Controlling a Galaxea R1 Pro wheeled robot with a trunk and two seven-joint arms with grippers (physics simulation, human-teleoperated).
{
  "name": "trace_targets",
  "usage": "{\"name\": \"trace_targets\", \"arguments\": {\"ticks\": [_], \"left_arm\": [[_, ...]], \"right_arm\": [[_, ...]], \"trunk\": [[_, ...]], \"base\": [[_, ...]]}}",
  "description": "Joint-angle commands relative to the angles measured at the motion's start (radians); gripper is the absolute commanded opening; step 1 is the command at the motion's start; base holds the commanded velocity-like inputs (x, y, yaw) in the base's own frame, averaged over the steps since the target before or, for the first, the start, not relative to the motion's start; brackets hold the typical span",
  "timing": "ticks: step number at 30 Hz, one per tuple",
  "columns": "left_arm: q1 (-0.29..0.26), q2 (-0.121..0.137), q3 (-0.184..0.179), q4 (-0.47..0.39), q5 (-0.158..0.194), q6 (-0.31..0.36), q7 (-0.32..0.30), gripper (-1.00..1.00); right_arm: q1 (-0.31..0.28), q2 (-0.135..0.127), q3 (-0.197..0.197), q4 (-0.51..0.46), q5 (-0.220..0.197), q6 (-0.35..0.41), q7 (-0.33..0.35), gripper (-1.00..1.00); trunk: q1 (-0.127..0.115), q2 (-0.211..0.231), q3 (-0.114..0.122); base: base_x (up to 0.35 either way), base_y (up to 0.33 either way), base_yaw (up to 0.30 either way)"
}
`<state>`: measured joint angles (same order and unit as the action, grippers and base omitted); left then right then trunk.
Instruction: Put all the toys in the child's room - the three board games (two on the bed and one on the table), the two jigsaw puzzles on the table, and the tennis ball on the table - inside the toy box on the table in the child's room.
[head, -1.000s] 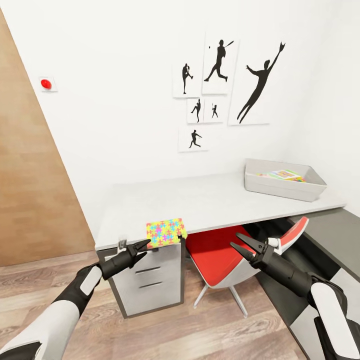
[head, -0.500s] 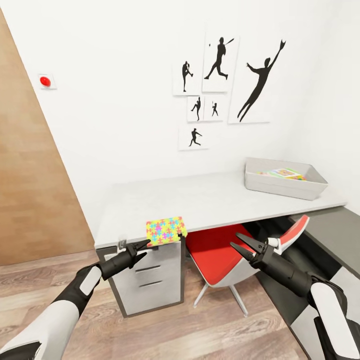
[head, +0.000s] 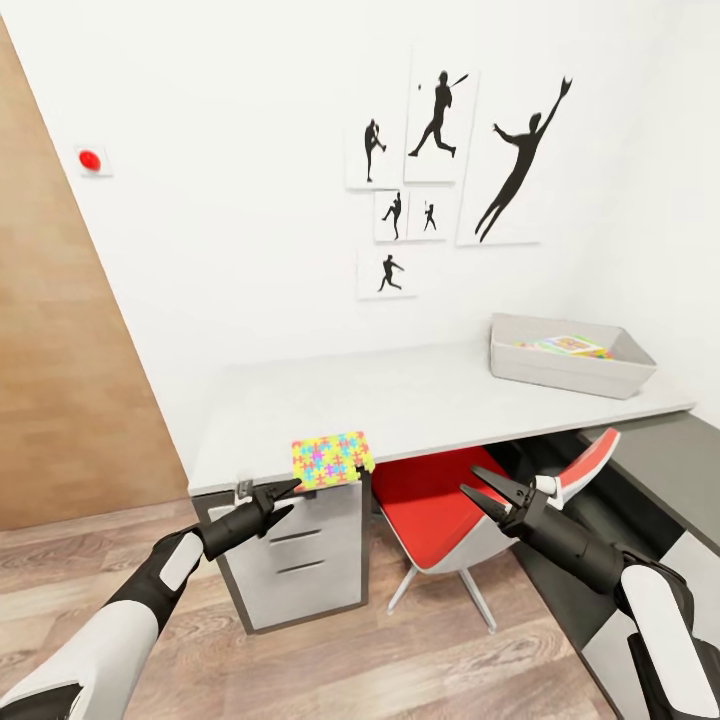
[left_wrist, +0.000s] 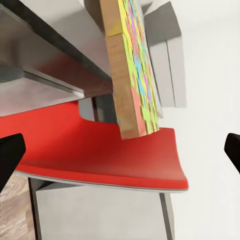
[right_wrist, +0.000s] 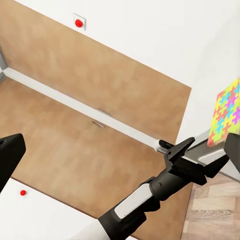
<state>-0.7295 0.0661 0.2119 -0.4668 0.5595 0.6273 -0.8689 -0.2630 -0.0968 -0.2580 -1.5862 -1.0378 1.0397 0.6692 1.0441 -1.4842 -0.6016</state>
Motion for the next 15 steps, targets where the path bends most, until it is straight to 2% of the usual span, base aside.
{"name": "trace_targets", "arguments": {"ticks": [1, 15], "left_arm": [[-0.001, 0.000, 0.002, 0.000, 0.003, 0.007, -0.001, 1.00], [-0.001, 0.000, 0.001, 0.000, 0.002, 0.006, -0.001, 1.00]], "right_arm": [[-0.001, 0.000, -0.001, 0.000, 0.004, 0.005, 0.006, 1.00], [-0.001, 0.000, -0.001, 0.000, 0.004, 0.005, 0.006, 1.00]], "trunk": [[0.004, -0.008, -0.004], [0.008, -0.015, -0.007]], "base": [[0.000, 0.000, 0.000], [0.000, 0.000, 0.000]]}}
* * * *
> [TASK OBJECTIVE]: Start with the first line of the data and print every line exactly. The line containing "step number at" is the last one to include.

> [RESULT FOR THIS TASK]:
Controlling a Galaxea R1 Pro wheeled robot with a trunk and two seven-joint arms with grippers (physics simulation, human-teleoperated).
{
  "name": "trace_targets",
  "usage": "{\"name\": \"trace_targets\", \"arguments\": {\"ticks\": [_], \"left_arm\": [[_, ...]], \"right_arm\": [[_, ...]], \"trunk\": [[_, ...]], \"base\": [[_, ...]]}}",
  "description": "Joint-angle commands relative to the angles measured at the motion's start (radians); gripper is the absolute commanded opening; step 1 is the command at the motion's start; base holds the commanded velocity-like inputs (x, y, yaw) in the base's own frame, averaged over the steps since the target before or, for the first, the start, not relative to the motion's start; brackets hold the typical span",
  "timing": "ticks: step number at 30 Hz, one per tuple",

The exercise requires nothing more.